Chloration et trihalométhanes dans l’eau à Estivareilles (Loire)
Le suivi des trihalométhanes sur l’eau du robinet à Estivareilles affiche, au dernier prélèvement, 103,5 µg/L, à comparer à la limite réglementaire de 100,0 µg/L. Le dernier prélèvement remonte au 25 juin 2026 et s’inscrit dans un ensemble de 13 analyses. La moyenne de la Loire s’établit à 29,5 µg/L, soit moins que cette commune.
Ce que montrent les moyennes depuis 2016
La moyenne annuelle de 2016 à 2026 a baissé de 35 % : 59,8 µg/L en début de période, 39,1 en fin.
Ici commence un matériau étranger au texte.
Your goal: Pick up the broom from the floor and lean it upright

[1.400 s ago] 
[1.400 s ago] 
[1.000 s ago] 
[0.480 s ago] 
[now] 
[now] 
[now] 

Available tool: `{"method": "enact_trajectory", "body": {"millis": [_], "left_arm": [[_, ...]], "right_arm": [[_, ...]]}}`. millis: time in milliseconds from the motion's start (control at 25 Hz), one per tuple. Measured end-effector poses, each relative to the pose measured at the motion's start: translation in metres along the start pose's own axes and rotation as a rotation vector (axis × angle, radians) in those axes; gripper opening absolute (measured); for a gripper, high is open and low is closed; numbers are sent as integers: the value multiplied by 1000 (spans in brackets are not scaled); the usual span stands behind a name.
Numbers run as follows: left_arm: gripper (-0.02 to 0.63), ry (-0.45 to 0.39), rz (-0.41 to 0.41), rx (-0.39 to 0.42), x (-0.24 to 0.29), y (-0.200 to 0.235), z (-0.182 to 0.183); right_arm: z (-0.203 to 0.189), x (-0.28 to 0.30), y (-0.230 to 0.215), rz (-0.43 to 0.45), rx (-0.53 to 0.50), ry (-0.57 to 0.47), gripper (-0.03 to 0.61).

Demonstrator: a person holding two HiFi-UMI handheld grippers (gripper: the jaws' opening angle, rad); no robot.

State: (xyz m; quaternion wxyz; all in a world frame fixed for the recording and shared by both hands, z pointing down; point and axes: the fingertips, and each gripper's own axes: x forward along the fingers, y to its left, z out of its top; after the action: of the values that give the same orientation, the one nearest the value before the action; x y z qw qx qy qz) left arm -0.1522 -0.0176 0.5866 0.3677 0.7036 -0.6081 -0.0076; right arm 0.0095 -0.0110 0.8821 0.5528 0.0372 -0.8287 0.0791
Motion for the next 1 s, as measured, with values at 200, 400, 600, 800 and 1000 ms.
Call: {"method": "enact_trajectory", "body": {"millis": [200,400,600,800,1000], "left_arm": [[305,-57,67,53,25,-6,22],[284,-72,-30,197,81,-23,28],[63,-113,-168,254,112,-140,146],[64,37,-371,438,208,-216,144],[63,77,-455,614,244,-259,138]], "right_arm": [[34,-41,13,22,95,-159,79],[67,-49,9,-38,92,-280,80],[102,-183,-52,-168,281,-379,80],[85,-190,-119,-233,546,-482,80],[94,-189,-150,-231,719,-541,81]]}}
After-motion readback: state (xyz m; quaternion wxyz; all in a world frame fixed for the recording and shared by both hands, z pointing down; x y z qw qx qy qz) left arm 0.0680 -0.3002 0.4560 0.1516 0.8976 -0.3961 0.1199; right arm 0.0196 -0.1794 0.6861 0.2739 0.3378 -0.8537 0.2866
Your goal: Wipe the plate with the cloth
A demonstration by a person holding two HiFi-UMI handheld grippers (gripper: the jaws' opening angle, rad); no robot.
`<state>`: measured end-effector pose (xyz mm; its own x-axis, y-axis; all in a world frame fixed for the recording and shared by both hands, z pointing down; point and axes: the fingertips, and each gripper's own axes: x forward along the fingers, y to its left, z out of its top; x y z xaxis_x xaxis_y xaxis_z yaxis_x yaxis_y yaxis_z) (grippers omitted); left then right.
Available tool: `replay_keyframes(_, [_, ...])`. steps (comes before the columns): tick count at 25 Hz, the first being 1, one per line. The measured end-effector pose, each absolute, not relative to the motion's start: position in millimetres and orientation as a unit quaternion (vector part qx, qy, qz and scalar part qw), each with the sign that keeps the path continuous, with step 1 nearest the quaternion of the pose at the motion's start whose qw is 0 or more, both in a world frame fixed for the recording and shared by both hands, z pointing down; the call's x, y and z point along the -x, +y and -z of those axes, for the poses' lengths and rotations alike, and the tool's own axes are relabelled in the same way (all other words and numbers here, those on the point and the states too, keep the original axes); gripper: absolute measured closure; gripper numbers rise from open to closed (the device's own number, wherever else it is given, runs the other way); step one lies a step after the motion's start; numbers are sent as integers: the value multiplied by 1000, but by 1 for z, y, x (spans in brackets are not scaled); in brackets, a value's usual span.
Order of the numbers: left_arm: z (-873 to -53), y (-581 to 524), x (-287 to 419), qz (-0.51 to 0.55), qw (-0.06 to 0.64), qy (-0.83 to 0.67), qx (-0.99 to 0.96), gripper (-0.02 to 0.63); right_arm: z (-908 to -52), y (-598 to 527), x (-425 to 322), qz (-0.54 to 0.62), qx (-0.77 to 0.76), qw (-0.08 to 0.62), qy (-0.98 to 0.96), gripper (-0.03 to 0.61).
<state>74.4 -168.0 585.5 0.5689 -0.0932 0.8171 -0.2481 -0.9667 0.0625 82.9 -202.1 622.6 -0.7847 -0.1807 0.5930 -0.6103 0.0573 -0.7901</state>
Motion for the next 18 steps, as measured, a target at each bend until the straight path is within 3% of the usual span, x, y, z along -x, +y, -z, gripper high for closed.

Le pic mesuré s’élève quant à lui à 103,5 µg/L.
| Année | Moyenne | Maximum | Analyses | Non quantifiées |
|---|---|---|---|---|
| 20162 analyses, dont 0 non quantifiées | 59,8 | 61,1 | 2 | 0 |
| 20172 analyses, dont 0 non quantifiées | 75,4 | 84,5 | 2 | 0 |
| 20182 analyses, dont 0 non quantifiées | 61,0 | 66,3 | 2 | 0 |
| 20193 analyses, dont 0 non quantifiées | 45,2 | 76,5 | 3 | 0 |
| 20203 analyses, dont 0 non quantifiées | 30,3 | 55,2 | 3 | 0 |
| 20213 analyses, dont 0 non quantifiées | 20,4 | 24,2 | 3 | 0 |
| 20223 analyses, dont 0 non quantifiées | 37,2 | 86,0 | 3 | 0 |
| 20233 analyses, dont 0 non quantifiées | 32,5 | 74,3 | 3 | 0 |
| 20243 analyses, dont 0 non quantifiées | 35,3 | 65,7 | 3 | 0 |
| 20253 analyses, dont 0 non quantifiées | 47,8 | 82,4 | 3 | 0 |
| 20267 analyses, dont 0 non quantifiées | 39,1 | 103,5 | 7 | 0 |
Au fil des prélèvements
Autour d’Estivareilles
| Estivareilles (cette commune) | 103,5 | |
|---|---|---|
| Montarcher | 1,7 | |
| La Chapelle-en-Lafaye | 61,5 | |
| Apinac | 21,9 | |
| Saint-Bonnet-le-Château | 25,1 | |
| Marols | 3,2 | |
| Luriecq | 25,1 | |
| Saillant | 2,0 |
Sur ce paramètre, Estivareilles se classe 309e sur 309 communes de la Loire, de la valeur la plus faible à la plus élevée.
Quel réseau a été mesuré
Elle provient du réseau ESTIVAREILLES TORTOREL, exploité par SAUR, sur lequel 135 prélèvements ont été analysés. Le contrôle sanitaire porte sur des unités de distribution, pas sur des communes : les communes desservies par ce même réseau affichent donc les mêmes valeurs.
Que faire de cette eau à Estivareilles
Une valeur relevée sur ce réseau appelle un traitement au robinet. Le chiffre déclencheur ouvre le bloc qu’il concerne : aucune recommandation n’est écrite sans lui, et aucun procédé n’est présenté sans dire ce dont il est incapable.
Contre le goût de chlore : le charbon actif, sans plus
- Le chlore libre part sur un simple charbon actif, avec une grande partie des trihalométhanes et sans que la minéralisation de l’eau d’Estivareilles en soit modifiée. Les sous-produits de chloration mesurés sur ce réseau restent sous la limite ; ils suffisent pourtant souvent à laisser un goût dont on cherche à se défaire.
- Une eau filtrée se conserve mal, y compris au réfrigérateur : le chlore qu’on lui a retiré est ce qui garantissait la potabilité jusqu’au robinet. Bue tout de suite, elle ne pose aucun problème.
Comprendre les trihalométhanes
Les trihalométhanes ne sont pas ajoutés à l’eau : ils s’y forment, lorsque le chlore rencontre la matière organique naturellement présente. Ce chlore résiduel a sa raison d’être, garantir la potabilité tout au long du parcours jusqu’au robinet.
Source des mesures : contrôle sanitaire de l’eau distribuée, publié en données ouvertes par le ministère chargé de la santé (SISE-Eaux). Pour l’information officielle sur l’eau du robinet et la conduite à tenir en cas d’alerte, voir la page du ministère et votre agence régionale de santé.